Okinawa adopts new development plan

The Yomiuri Shimbun
Okinawa Gov. Denny Tamaki, left, hands a document detailing a new development plan to Prime Minister Fumio Kishida in Ginowan, Okinawa, on Sunday.

NAHA (Jiji Press) — The prefectural government of Okinawa on Sunday adopted a new economic development program, which calls for boosting the incomes of local residents, among other goals.

The program, the sixth of its kind and covering the 10 years until fiscal 2031, said that Okinawa Prefecture is still halfway toward building a self-sustaining economy although the economic gaps between the prefecture and the rest of the country have been narrowing.

It stressed that the Okinawa prefectural government aims to raise the prefecture’s per-capita income, which continues to be the lowest among the 47 prefectures of the country, by about 30% from the fiscal 2020 level through such measures as making the mainstay tourism industry and the information and communications sector have greater value.

Okinawa Gov. Denny Tamaki handed a document detailing the program to Prime Minister Fumio Kishida after attending a ceremony held in the Okinawa city of Ginowan the same day to mark the 50th anniversary of the prefecture’s return to Japan from post-World War II U.S. occupation.

“All Okinawa residents will work in unity to realize a vision they wish for the prefecture,” Tamaki told Kishida.

In response, Kishida said, “The government aims to promote the growth of Okinawa as one of the items in its national strategy to support the prefecture’s self-sustaining development and help its residents live a prosperous life.”

The Okinawa development program was first created in 1972, when it returned to Japanese rule, as the prefecture had been left behind during the rapid postwar economic recovery in other parts of the country at the time.

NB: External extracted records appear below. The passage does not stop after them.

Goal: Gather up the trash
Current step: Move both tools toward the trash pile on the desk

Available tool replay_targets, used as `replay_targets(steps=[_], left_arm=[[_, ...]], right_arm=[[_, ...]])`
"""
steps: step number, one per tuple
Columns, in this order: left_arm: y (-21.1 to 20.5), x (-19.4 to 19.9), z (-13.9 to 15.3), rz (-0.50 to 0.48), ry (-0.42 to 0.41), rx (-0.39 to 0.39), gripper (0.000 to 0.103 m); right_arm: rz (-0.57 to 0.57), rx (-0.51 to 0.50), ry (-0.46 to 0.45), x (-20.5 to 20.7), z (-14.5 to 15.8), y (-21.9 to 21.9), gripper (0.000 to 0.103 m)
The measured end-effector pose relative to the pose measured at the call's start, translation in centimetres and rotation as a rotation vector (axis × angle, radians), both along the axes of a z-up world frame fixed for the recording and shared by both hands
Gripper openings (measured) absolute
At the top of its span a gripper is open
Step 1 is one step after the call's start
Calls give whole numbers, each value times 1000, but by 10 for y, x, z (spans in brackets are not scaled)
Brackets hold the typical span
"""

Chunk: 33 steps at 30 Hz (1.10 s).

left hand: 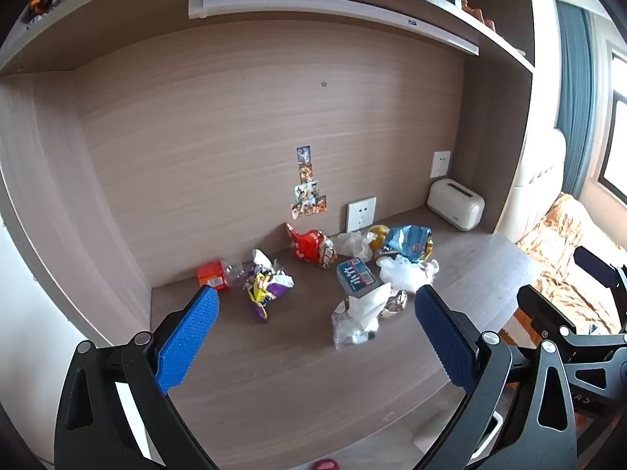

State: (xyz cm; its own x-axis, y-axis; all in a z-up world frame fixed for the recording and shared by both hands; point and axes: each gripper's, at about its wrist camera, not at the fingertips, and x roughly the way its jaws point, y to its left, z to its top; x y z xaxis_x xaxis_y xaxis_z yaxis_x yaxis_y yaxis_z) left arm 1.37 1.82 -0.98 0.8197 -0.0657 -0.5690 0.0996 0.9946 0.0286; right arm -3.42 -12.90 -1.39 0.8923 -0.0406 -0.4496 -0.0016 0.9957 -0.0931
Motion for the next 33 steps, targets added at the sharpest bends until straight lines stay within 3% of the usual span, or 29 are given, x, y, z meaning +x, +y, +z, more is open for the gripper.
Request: replay_targets(steps=[33], left_arm=[[0,12,-2,-18,14,10,98]], right_arm=[[2,8,2,7,-2,5,99]])
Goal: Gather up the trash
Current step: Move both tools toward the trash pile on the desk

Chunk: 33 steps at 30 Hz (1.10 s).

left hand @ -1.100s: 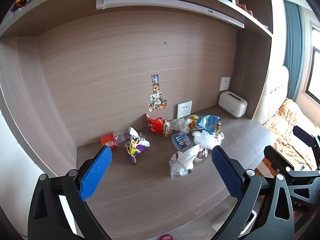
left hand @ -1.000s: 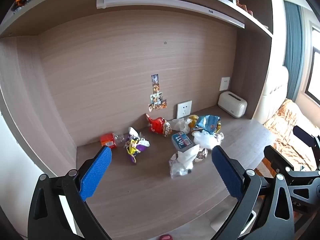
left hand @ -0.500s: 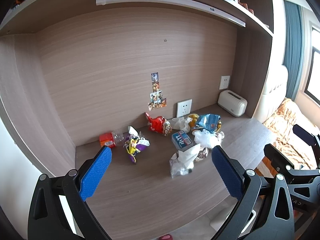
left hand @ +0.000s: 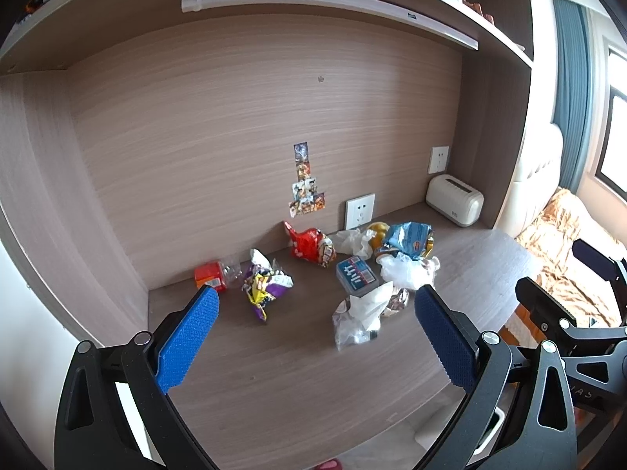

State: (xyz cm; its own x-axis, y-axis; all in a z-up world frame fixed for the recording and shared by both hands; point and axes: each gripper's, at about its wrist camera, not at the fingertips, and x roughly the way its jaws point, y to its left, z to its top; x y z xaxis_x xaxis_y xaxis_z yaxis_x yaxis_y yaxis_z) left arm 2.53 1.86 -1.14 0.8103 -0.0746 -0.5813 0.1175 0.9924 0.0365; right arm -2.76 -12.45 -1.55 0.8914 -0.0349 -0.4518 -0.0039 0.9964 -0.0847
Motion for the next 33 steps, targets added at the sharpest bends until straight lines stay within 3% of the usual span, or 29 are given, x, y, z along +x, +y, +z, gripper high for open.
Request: replay_targets(steps=[19,24,30,33], left_arm=[[-3,2,-4,-2,8,-5,98],[-1,9,-12,-7,13,-14,98],[-3,25,-28,-3,19,27,98],[-6,36,-36,-1,22,59,98]], right_arm=[[8,22,-10,6,1,0,99],[6,-22,-13,12,-4,3,99],[-12,-56,71,31,-18,0,99],[-26,-134,51,43,-26,5,99]])
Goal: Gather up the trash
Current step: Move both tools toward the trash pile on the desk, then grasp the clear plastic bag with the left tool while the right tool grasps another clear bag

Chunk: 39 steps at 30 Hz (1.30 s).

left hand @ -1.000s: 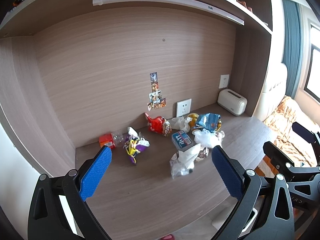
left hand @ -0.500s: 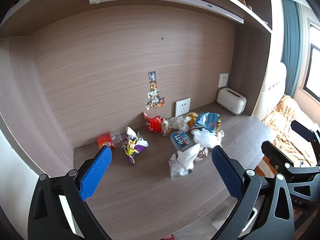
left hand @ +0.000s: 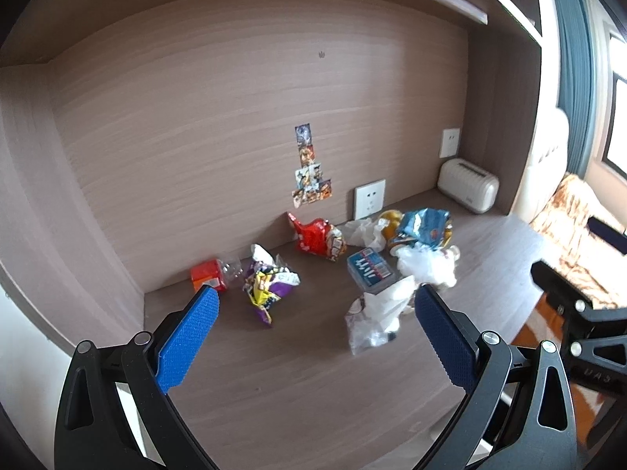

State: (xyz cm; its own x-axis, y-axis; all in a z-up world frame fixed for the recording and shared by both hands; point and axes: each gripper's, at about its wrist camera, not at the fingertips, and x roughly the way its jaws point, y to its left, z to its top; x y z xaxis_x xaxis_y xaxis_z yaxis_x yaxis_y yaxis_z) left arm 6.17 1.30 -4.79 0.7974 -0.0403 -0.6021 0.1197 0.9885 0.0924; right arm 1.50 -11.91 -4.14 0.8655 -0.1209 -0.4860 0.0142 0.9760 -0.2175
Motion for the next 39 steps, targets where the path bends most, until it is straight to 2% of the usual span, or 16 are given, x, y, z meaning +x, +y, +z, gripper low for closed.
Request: replay_targets(steps=[4,10,15,19,25,27,30,34,36,37,38,39], left_arm=[[-9,15,-18,-46,-14,34,98],[-14,44,-48,-129,50,6,98],[-16,66,-71,-196,79,-19,98],[-27,88,-100,-258,132,-6,98],[-48,107,-140,-380,155,40,98],[-51,113,-151,-416,164,37,98],[-55,131,-172,-469,221,31,98],[-59,147,-191,-505,265,11,98],[-60,152,-198,-510,273,10,93],[-62,156,-203,-513,294,14,84],[-64,158,-208,-523,315,10,75],[-65,159,-212,-526,328,10,71]], right_arm=[[16,-67,-64,18,-11,5,99],[27,-15,-12,53,-19,-5,99],[6,-6,45,78,-43,-5,99],[12,35,92,99,-65,-11,99],[3,50,152,129,-96,-15,99],[1,59,155,138,-102,-16,99],[-16,87,187,152,-117,-21,99],[-20,99,207,164,-131,-22,99],[-24,113,221,170,-138,-23,94],[-24,117,226,174,-141,-25,90],[-22,126,240,176,-145,-25,80],[-15,140,255,179,-149,-25,65]])
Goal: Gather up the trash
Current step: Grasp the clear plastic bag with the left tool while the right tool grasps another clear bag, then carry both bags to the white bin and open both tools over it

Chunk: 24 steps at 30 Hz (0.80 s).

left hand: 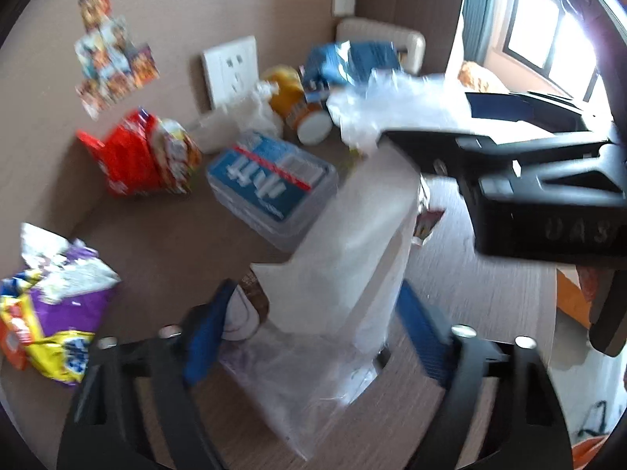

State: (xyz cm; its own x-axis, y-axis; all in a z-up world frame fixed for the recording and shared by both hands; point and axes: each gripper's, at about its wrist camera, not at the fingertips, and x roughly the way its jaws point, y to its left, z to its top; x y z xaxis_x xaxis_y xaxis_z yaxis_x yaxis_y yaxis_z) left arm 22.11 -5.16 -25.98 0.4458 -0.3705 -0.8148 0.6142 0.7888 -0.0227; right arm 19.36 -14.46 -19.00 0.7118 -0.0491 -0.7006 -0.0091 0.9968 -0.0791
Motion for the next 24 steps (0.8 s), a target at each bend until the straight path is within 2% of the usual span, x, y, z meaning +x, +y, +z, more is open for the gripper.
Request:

The sixth program was formulated on the basis of a policy compiled by the central government under the special law on Okinawa development.

Noting that addressing child poverty is one of priority issues, the program called for increasing local residents’ incomes by strengthening their abilities to earn, to resolve the cycle of poverty in which parents’ poverty is passed on to their children.

As specific measures, the program proposed setting up workation hubs at sightseeing spots in the prefecture, raising the number of tourists from other parts of Japan and abroad and increasing their spending, and improving Naha Airport in Naha and port facilities in the prefecture to nurture them into international logistics bases.

Among issues related to U.S. bases, the program stressed the need to redouble efforts to seek the relocation of the U.S. Marine Corps Futenma Air Station to a place outside of Okinawa Prefecture or of Japan to realize the closure of the base and the return of the base site to Japan at an early date.

The prefecture will cooperate with the National Governors’ Association and others to win understanding for its stance on the Futenma issue from more and more people in the nation, according to the program.

The central government is working to transfer the Futenma base, now in a congested area in Ginowan, to the Henoko coastal district in Nago City, also in Okinawa Prefecture.